Richard Widmark em Punido Pelo Próprio Sangue

Donna Reed em Punido Pelo Próprio Sangue

John McIntire em Punido Pelo Próprio Sangue

Originalmente intitulado “Fort Starvation” e com roteiro de Borden Chase baseado no romance de Frank Gruber, o filme foi rodado em Nogales, Arizona e na cidade de fachada erguida no Old Tucson Studios (a mesma usada em Winchester 73) sob um calor intenso e alguns percalços: uma carruagem tombou durante uma manobra arriscada resultando ossos quebrados e contusões nos seus condutores e um refletor caiu de um telhado, mandando o fotógrafo Irving Glassner para o hospital. O elemento de mistério dá originalidade ao espetáculo. Por sua trama tortuosa e tema freudiano, o filme lembra o filme de Anthony Mann citado, também roteirizado por Borden Chase (e outro parceiro); porém Sturges não teve a mesma criatividade que Anthony Mann, limitando-se a manter a narrativa sob controle. O duelo derradeiro entre pai e filho é um exemplo da perfeição técnica na maneira de se apresentar uma cena de violência.
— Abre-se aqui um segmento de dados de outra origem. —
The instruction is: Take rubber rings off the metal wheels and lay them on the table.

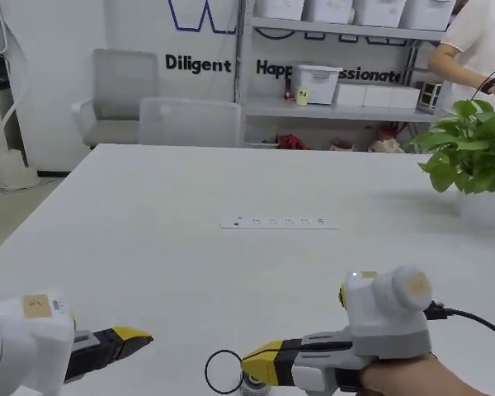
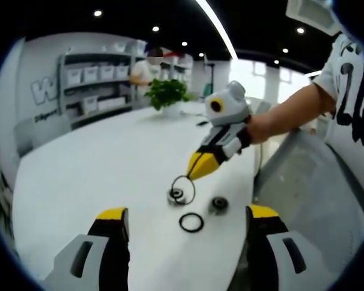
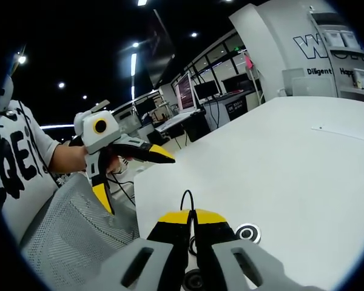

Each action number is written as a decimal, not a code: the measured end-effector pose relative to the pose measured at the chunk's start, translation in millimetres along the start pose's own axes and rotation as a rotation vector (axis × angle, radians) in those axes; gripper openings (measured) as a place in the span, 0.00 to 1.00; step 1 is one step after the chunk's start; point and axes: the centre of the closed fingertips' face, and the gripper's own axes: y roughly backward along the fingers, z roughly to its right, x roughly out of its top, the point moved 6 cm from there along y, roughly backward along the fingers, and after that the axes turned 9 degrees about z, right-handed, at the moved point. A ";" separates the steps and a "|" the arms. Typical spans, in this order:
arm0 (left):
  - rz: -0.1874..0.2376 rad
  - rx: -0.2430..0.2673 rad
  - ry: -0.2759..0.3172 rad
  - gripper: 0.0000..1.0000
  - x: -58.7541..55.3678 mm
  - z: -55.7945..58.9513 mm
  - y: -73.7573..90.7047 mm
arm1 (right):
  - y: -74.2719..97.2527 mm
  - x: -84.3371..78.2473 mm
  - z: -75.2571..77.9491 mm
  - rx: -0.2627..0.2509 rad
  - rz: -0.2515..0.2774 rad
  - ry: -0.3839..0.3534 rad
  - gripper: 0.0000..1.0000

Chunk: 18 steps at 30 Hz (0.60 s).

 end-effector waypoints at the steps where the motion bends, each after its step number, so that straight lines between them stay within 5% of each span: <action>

SEM LEI E SEM ALMA / GUNFIGHT AT O.K. CORRAL / 1957. Paramount.

PÔster de Sem Lei  e Sem Alma

O enredo episódico cobre o período do primeiro encontro entre Wyatt Earp (Burt Lancaster) e Doc Holiday (Kirk Douglas) em Fort Griffin, no Texas, até o tiroteio no O.K. Corral, em Tombstone, contra Ike Clanton (Lyle Bettger) e seu grupo, depois de uma passagem por Dodge City. É dado também relevo às relações tempestuosas entre Holiday e sua amante Kate Fisher (Jo Van Fleet) e ao namoro de Wyatt com uma jogadora, Laura Denbow (Rhonda Fleming).

Burt Lancaster e Kirk Douglas em Sem Lei e Sem Alma

Cena de Sem lei e Sem Alma

Cena de Sem lei e Sem Alma

Cena de Sem lei e Sem Alma

Stuart N. Lake, biógrafo de Wyatt Earp, submeteu um script ao produtor Hal Wallis, mas este o rejeitou, e entregou a tarefa a Leon Uris, que providenciou um tratamento desvirtuando o fato histórico, (tal como fêz John Ford em Paixão dos Fortes / My Darling Clementine / 1946), e focalizando principalmente a relação de amor e ódio entre Earp e Holliday. A fotografia em Technicolor e Vista Vision foi entregue a Charles Lang Jr. e Dimitri Tiomkin compôs uma trilha musical parecida com a de Matar ou Morrer / High Noon / 1952, colaborando novamente com Ned Washington em uma balada título, desta vez cantada por Frankie Laine. Filmado na área adjacente do Paramount Ranch (Long Branch Saloon, cenas de rua) e no Old Tucson Studios e outras locações no Arizona (salão de barbeiro, interiores do Hotel Cosmopolitan, Fort Griffin e exteriores de Dodge City; rancho dos Clanton; duelo final, “coreografado como um balé”, como explicou Hal Wallis), o espetáculo foi um sucesso de bilheteria e recebeu indicações para o Oscar nas categorias de Melhor Som e Melhor Montagem. O excesso de situações e personagens quase chegou a desequilibrar o ritmo da narrativa, porém Sturges, com sua experiência no gênero, conseguiu manter o espectador atento até o ajuste de contas final (que dura seis minutos na tela, mas levou 44 horas para ser filmado), admiravelmente encenado.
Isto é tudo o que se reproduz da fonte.